▸ **WHAT NEEDS TO BE DONE**
The result should be every line of the listing that contains "right".

--*--

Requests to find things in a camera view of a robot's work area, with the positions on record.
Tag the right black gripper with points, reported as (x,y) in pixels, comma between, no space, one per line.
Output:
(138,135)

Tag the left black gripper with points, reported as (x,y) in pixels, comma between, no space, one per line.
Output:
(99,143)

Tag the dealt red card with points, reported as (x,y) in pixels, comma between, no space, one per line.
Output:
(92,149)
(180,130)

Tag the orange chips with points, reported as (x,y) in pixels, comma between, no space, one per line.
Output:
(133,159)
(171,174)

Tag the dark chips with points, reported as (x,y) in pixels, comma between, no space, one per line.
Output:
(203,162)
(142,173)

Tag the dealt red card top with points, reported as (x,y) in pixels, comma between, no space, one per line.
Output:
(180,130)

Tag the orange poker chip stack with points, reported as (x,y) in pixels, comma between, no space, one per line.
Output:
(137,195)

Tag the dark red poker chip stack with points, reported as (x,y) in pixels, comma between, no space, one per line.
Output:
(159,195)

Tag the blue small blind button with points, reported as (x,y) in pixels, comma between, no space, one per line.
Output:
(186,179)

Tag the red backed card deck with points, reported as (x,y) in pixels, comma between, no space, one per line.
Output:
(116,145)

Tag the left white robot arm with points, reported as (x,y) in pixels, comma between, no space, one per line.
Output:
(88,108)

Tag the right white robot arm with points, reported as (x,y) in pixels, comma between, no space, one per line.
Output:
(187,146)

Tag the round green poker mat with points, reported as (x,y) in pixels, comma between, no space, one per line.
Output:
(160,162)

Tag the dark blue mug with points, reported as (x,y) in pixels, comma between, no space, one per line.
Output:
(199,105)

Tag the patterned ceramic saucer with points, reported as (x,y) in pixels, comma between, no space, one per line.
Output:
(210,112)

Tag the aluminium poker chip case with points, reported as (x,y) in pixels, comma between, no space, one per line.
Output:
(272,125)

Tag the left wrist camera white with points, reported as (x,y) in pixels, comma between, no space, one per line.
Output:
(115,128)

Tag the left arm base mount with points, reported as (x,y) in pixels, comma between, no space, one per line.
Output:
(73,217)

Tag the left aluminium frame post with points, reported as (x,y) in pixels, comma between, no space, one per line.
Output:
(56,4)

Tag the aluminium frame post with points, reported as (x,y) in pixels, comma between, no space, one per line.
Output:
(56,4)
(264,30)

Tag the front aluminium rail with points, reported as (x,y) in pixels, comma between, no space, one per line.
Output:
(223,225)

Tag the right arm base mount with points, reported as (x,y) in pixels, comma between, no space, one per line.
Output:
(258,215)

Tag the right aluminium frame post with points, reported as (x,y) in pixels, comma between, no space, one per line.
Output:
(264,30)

--*--

▸ **RESPONSE TO THE TASK**
Tag the right black gripper with points, reported as (x,y) in pixels, comma between, no space, one per line.
Tag the right white robot arm with points, reported as (x,y) in pixels, comma between, no space, one per line.
Tag the right arm base mount with points, reported as (x,y) in pixels, comma between, no space, one per line.
Tag the right aluminium frame post with points, reported as (x,y) in pixels, comma between, no space, one per line.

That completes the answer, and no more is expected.